Exercise objective -
Going down the listing below, print exactly each line from the one with "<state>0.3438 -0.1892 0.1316" up to and including the one with "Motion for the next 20", and skip the rest.

═════ Exercise materials

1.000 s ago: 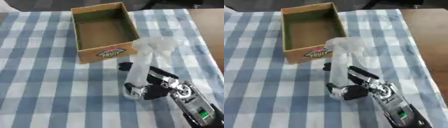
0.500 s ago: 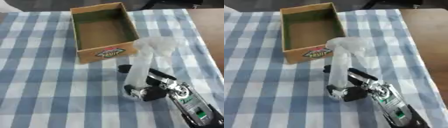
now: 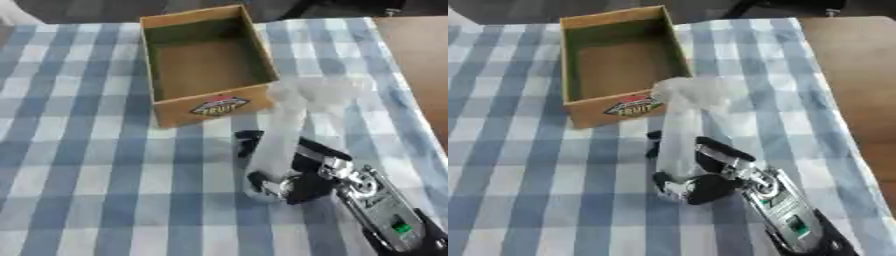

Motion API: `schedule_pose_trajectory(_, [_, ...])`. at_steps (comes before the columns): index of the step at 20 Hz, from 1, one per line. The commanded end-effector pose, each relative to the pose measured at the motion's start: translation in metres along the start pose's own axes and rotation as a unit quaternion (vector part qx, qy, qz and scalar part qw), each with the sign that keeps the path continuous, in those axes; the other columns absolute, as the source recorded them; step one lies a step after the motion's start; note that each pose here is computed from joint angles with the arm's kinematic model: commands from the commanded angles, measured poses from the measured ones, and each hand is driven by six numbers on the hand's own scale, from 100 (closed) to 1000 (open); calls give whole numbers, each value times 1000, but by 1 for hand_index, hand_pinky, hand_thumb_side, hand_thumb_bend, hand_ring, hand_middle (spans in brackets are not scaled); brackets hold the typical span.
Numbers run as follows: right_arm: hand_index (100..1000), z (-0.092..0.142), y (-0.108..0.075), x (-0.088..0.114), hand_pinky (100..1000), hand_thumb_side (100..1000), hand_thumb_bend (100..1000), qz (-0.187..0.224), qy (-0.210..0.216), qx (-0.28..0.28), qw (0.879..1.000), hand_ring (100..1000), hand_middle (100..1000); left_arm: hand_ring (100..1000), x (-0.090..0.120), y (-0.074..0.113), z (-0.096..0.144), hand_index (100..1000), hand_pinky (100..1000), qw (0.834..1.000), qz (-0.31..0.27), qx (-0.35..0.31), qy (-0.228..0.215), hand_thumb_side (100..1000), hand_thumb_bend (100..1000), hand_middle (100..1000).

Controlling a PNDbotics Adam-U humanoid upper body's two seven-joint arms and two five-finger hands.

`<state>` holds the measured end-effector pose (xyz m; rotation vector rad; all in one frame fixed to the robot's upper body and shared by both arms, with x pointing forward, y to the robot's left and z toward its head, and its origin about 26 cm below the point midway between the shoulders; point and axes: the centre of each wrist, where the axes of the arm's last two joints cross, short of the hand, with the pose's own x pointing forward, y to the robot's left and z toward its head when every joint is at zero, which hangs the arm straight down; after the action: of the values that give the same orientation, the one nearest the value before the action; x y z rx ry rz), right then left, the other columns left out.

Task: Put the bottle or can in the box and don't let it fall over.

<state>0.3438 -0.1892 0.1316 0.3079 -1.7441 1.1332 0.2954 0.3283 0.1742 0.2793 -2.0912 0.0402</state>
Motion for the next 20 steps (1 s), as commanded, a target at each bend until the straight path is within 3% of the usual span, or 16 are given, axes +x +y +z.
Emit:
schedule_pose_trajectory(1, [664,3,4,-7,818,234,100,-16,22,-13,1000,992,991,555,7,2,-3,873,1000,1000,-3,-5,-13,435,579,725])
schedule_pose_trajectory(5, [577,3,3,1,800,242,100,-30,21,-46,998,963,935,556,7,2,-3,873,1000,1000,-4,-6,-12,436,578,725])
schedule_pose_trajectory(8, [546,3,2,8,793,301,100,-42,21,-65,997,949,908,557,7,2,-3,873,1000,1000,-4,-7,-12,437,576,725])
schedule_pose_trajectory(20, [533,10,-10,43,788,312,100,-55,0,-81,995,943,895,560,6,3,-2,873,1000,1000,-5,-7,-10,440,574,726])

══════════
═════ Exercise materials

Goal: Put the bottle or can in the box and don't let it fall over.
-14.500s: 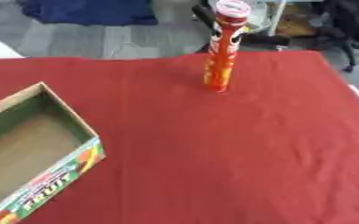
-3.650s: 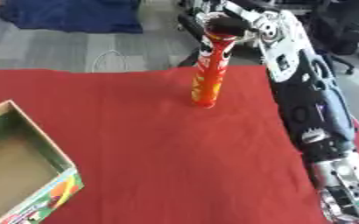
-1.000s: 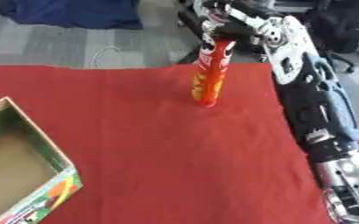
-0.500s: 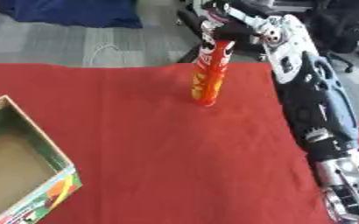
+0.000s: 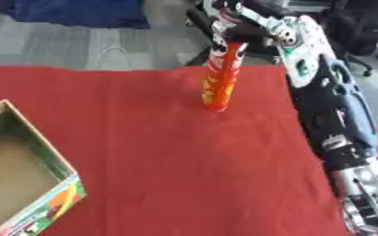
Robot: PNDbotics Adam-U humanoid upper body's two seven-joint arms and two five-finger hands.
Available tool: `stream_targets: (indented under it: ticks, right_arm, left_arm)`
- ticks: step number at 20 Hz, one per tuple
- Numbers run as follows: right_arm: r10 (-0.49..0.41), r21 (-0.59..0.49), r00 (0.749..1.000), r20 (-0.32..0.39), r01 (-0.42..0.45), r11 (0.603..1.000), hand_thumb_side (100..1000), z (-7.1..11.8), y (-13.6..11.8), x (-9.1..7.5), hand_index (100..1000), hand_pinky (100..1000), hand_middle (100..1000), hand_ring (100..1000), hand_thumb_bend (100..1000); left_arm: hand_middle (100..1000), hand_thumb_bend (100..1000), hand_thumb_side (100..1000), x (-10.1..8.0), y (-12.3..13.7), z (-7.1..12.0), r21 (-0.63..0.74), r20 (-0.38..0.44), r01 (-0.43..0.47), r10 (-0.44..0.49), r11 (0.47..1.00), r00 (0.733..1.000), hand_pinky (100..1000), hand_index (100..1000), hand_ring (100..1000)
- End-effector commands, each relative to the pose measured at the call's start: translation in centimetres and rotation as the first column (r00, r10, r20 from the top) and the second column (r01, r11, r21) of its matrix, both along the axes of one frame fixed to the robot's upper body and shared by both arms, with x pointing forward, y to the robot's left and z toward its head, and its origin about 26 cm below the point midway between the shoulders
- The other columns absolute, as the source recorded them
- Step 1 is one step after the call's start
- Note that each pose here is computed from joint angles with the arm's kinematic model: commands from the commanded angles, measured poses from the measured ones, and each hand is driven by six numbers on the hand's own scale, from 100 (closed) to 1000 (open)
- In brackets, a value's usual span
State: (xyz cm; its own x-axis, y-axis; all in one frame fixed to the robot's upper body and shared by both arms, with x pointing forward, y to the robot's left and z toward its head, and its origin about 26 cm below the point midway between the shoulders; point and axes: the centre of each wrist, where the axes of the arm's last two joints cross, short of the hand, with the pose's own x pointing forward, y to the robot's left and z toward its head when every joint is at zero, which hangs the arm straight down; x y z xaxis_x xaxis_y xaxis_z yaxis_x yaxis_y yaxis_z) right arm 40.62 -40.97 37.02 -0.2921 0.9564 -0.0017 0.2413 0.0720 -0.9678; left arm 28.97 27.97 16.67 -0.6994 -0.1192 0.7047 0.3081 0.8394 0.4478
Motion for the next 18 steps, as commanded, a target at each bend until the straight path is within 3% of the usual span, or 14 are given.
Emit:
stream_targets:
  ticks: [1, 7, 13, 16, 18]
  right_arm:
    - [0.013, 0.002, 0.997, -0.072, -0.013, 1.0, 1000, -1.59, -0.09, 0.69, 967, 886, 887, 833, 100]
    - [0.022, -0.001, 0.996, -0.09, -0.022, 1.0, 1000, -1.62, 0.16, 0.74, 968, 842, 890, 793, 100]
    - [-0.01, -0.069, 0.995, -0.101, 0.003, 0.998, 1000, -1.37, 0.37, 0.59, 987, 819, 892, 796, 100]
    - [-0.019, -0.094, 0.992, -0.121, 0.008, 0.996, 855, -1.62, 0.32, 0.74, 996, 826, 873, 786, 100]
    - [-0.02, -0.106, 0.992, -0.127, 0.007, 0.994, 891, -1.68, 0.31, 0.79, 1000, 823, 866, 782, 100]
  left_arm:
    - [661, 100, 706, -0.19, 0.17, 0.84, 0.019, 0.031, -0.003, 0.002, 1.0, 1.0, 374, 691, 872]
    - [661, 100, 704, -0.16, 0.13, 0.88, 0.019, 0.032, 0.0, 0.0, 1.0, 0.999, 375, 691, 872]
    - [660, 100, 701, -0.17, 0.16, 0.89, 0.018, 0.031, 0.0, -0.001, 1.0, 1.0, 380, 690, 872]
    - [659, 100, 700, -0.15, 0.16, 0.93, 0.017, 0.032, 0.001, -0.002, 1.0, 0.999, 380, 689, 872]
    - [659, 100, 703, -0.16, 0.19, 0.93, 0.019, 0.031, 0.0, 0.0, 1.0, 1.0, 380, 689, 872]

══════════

Written response -
<state>0.3438 -0.1892 0.1316 0.3079 -1.7441 1.1332 0.2954 0.3283 0.1742 0.2793 -2.0912 0.0402</state>
Motion for the next 20 steps (1 s), as commanded, a target at each bend until the straight path is within 3% of the usual span, or 16 are given, axes +x +y +z.

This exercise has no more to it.